I go to the Jiyuken Restaurant and eat the famous curry. I stroll the backstreets near Hozen Temple. I see a large red lantern emblazoned “Sweet Soup for Married Couples”, which puns on the title of one of Odasaku’s stories*. When I think about it, I’ve been obsessed by Odasaku for a long time now. From Namba I walk through Sennichimae and climb Yuhi Hill. Just as Odasaku said goodbye to his youth while walking down Kuchinawa Hill, so I break free of him while descending it too. I will not walk up and down this hill again. To draw the curtain on him, I’ll gaze at Ikukunitama Shrine one last time.
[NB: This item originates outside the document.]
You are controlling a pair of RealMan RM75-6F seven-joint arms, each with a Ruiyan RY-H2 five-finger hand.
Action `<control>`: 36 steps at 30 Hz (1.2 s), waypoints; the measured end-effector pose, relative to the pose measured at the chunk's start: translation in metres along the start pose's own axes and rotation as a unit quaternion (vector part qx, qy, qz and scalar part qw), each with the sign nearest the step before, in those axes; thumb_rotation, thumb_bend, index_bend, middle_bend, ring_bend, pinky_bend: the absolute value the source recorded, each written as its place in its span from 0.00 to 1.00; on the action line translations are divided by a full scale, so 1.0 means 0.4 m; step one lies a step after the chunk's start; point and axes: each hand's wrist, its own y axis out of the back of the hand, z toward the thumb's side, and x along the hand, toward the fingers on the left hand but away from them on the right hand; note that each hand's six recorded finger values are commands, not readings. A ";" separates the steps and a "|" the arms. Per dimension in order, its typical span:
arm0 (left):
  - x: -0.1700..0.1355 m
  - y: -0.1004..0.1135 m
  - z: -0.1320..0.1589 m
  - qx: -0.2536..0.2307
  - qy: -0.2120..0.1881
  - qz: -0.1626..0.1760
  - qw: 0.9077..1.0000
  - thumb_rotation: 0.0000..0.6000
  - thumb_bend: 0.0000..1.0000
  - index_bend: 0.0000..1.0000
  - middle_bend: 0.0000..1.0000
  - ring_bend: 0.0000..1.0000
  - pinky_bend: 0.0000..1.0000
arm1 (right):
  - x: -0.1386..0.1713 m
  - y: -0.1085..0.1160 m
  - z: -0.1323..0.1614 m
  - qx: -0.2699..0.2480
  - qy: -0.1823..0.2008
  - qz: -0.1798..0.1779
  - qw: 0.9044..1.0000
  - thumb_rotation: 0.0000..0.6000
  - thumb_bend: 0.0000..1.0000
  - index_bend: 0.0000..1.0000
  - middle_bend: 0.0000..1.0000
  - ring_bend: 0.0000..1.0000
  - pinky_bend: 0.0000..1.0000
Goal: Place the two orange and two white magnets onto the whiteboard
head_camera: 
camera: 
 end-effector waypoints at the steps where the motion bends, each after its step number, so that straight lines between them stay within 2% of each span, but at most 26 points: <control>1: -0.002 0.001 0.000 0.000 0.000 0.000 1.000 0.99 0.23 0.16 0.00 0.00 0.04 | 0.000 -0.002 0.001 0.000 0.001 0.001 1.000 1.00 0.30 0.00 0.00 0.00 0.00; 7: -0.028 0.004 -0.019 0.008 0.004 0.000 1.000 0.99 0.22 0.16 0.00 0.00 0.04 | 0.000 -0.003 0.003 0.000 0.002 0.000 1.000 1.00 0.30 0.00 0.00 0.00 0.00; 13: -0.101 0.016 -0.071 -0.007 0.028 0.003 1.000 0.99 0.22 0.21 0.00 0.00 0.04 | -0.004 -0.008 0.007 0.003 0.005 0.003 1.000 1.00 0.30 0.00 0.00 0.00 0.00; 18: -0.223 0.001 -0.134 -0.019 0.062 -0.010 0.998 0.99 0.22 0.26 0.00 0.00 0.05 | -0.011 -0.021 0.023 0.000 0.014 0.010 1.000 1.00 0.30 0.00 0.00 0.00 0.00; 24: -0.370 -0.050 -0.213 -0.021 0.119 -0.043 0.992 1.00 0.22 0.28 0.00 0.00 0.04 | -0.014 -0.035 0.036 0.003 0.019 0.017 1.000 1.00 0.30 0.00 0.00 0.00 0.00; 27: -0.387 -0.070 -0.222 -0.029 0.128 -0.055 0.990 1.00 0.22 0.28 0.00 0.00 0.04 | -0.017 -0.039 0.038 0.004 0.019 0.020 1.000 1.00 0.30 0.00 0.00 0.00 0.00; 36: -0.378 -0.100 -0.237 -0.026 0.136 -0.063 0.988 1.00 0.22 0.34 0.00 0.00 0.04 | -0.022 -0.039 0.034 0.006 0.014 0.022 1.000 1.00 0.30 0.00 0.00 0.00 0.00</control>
It’s a long dragging walk up Gensho Temple Hill. I’m feeling utterly fed up. At Ikukunitama Shrine I come face to face with Odasaku’s bronze statue. With his soft hat and Inverness coat blowing open and the green patina of the bronze, he looks just like Peter Pan, light enough to carry under my arm. A strange foreboding runs through me. No, I don’t think I can do it... I speak to a taxi-driver having a cigarette in the corner of the shrine. “Sakunosuke Oda? Oh, the guy who wrote ‘Feet Soap for Married Couples*.’ Ha, ha, ha.” His laughing voice seems to channel Odasaku’s.
Odasaku. Oda Sakunosuke. Born in Osaka. Wrote. Charged into Tokyo. Coughed up blood and died just three months later. How could I ever say goodbye to this melancholy man who pretended to be happy?